## [Information provided]
#####
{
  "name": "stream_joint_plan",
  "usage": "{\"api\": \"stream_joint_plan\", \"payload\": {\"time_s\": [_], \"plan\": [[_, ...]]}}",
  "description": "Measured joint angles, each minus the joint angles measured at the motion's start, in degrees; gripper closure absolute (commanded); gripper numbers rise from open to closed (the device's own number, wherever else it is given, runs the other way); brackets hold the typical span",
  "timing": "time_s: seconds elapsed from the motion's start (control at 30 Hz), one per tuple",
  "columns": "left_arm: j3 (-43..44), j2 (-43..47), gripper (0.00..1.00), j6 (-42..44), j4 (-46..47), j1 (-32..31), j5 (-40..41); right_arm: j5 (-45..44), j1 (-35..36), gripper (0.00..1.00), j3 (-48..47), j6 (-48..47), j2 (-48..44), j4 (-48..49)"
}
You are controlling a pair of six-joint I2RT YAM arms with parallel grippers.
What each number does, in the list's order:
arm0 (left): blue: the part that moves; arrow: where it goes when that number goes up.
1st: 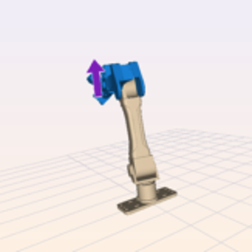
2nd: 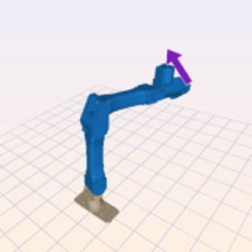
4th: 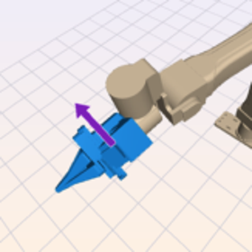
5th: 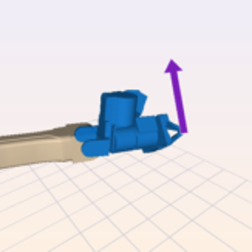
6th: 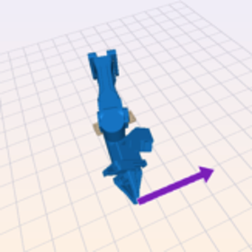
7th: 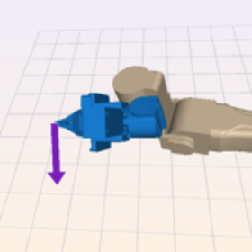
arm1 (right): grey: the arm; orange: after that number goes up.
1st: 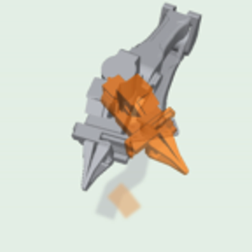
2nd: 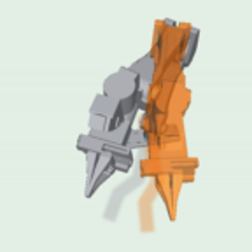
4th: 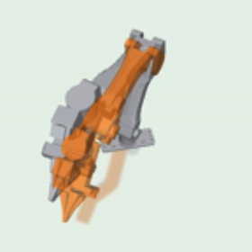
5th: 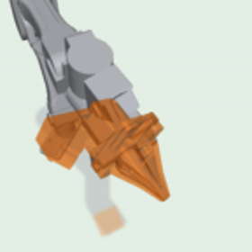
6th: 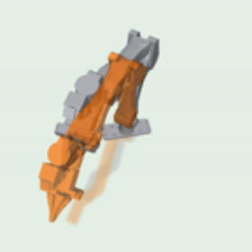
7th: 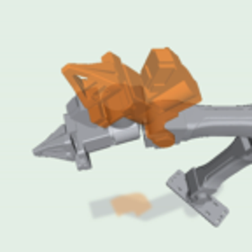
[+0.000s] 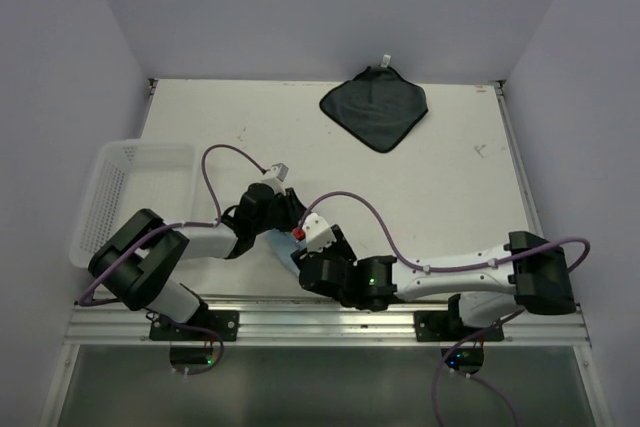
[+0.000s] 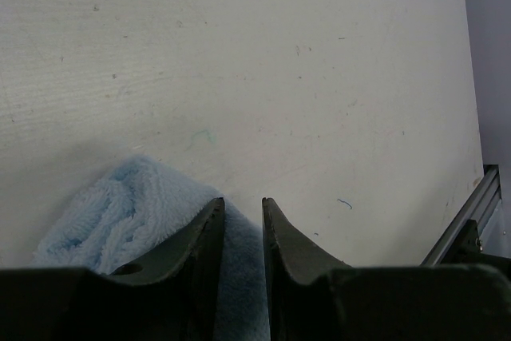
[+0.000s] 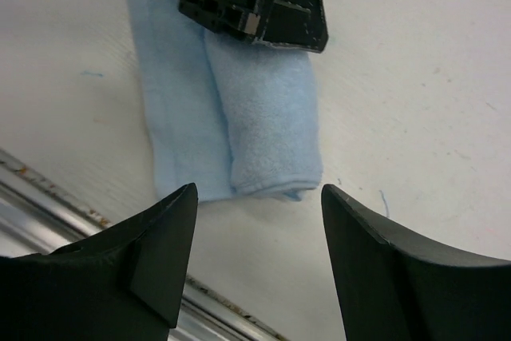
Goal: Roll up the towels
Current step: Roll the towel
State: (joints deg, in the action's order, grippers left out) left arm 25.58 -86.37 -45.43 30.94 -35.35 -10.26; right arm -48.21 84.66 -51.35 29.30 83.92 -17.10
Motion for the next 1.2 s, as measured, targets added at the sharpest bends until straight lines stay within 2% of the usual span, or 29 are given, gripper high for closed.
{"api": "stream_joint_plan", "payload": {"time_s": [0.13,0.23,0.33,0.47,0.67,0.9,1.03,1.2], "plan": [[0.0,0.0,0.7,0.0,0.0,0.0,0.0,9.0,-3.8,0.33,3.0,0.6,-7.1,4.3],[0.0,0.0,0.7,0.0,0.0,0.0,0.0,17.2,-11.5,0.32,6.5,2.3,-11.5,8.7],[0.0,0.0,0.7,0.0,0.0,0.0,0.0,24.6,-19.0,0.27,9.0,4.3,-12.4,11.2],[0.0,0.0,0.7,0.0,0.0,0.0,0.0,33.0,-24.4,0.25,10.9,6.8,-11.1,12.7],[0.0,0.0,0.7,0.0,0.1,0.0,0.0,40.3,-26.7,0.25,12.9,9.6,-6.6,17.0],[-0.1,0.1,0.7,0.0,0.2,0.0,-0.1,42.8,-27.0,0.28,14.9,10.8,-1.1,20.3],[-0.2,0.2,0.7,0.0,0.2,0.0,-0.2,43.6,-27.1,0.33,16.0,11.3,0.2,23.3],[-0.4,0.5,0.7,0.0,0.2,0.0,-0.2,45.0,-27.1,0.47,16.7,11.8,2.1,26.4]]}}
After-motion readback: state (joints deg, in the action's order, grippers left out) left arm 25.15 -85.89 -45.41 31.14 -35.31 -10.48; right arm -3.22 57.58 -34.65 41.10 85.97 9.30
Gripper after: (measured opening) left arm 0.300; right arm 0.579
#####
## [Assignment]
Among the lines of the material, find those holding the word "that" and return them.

## [Task result]
arm0 (left): blue: the part that moves; arrow: where it goes when that number goes up.
arm1 (right): grey: the arm; orange: after that number goes up.

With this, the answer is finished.